[Data entries]
- - -

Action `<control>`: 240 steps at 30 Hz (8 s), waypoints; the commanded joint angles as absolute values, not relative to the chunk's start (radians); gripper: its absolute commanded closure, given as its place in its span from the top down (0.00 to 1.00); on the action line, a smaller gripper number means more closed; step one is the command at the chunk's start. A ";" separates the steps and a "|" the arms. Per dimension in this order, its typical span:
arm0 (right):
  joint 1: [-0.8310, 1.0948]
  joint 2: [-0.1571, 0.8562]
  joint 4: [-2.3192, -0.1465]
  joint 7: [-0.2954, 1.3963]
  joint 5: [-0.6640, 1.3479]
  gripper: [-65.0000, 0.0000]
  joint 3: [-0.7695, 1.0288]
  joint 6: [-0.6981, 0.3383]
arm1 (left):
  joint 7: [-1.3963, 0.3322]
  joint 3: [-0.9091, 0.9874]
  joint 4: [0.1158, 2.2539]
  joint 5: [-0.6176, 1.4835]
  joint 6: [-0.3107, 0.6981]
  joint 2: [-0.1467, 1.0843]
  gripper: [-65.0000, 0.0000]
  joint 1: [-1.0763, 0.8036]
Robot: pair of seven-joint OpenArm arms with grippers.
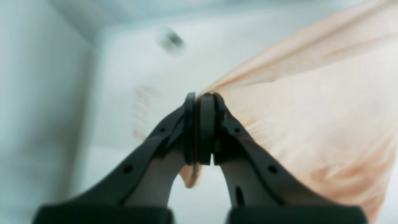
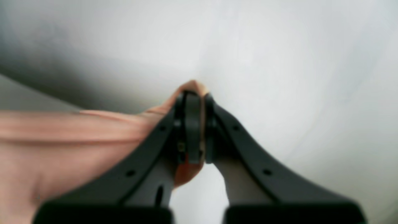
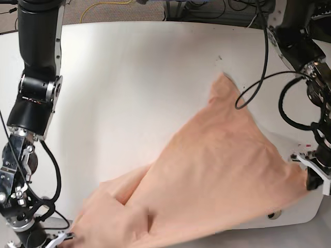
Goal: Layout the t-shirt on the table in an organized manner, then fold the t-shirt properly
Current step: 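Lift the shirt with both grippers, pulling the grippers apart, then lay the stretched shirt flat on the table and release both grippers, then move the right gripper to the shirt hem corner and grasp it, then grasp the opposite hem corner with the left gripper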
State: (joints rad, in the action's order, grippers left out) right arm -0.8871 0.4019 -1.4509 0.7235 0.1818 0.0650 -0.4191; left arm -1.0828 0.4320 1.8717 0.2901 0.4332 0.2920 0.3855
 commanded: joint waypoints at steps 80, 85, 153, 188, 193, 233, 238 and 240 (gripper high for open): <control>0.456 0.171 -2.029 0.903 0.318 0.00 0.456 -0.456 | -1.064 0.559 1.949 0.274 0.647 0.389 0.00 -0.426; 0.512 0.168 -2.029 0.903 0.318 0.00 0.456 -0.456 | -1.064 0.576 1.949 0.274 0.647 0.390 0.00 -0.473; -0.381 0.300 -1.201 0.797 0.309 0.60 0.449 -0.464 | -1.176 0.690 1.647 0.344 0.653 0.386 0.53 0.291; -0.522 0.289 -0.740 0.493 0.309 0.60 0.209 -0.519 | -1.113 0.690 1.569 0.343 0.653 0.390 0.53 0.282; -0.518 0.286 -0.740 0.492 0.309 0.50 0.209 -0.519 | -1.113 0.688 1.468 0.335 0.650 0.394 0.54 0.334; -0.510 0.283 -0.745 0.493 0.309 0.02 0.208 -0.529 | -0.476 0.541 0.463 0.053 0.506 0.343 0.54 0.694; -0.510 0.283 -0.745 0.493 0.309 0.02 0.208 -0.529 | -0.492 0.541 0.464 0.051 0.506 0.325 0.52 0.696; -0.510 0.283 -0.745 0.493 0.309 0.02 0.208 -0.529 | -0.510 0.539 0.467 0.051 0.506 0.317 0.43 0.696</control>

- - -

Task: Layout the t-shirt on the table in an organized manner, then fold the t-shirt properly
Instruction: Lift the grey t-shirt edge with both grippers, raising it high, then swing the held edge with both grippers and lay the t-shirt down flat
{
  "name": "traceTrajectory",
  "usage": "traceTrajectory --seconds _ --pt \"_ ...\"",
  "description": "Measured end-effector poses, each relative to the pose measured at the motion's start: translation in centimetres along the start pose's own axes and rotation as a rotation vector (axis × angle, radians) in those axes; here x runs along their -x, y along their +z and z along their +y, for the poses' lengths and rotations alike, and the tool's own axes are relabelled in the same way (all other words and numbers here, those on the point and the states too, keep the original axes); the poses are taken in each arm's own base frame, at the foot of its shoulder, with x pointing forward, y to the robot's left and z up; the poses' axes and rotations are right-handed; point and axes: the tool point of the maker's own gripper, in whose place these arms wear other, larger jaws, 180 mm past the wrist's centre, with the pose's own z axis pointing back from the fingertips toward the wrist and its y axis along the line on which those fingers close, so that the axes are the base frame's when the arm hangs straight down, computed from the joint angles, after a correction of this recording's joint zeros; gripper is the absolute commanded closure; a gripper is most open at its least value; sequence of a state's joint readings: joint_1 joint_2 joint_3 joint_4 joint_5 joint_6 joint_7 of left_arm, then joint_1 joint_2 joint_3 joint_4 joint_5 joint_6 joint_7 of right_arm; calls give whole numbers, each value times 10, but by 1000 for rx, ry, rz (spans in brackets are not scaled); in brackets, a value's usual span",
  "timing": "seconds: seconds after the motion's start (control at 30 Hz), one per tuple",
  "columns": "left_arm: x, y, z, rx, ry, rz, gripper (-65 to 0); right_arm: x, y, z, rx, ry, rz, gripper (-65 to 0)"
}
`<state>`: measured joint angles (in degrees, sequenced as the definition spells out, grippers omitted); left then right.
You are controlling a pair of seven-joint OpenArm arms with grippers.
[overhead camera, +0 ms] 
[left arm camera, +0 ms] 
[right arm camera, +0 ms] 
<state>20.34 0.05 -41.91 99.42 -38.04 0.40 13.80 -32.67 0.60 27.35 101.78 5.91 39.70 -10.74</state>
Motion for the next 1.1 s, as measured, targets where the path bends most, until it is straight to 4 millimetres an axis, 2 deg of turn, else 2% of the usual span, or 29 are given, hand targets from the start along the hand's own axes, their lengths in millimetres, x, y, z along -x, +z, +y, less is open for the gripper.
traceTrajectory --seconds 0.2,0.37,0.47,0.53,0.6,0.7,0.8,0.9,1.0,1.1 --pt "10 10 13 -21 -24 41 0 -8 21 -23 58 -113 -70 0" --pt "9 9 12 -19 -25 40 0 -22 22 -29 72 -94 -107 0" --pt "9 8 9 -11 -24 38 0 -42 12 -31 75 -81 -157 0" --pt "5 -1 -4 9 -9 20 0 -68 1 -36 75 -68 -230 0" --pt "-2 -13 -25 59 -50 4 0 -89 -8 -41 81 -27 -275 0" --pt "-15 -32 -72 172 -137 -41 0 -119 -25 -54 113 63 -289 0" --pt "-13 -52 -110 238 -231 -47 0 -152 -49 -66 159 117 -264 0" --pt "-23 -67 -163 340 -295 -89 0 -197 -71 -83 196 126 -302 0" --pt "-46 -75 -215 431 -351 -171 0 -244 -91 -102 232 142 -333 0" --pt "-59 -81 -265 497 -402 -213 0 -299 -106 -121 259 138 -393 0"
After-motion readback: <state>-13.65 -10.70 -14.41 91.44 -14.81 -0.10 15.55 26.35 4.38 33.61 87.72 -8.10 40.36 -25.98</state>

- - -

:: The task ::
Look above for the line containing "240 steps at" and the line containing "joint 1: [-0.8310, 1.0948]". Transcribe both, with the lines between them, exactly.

:: Exercise response ::
Action `<control>`: 240 steps at 30 Hz (8 s), waypoints; the commanded joint angles as absolute values, not relative to the chunk's start (radians); gripper: its absolute commanded closure, given as its place in its span from the top down (0.00 to 1.00); on the action line, a smaller gripper number means more closed; step one is the command at the chunk's start. A ";" separates the steps and a "|" the arms. Per dimension in this order, its typical span:
arm0 (right):
  joint 1: [-0.8310, 1.0948]

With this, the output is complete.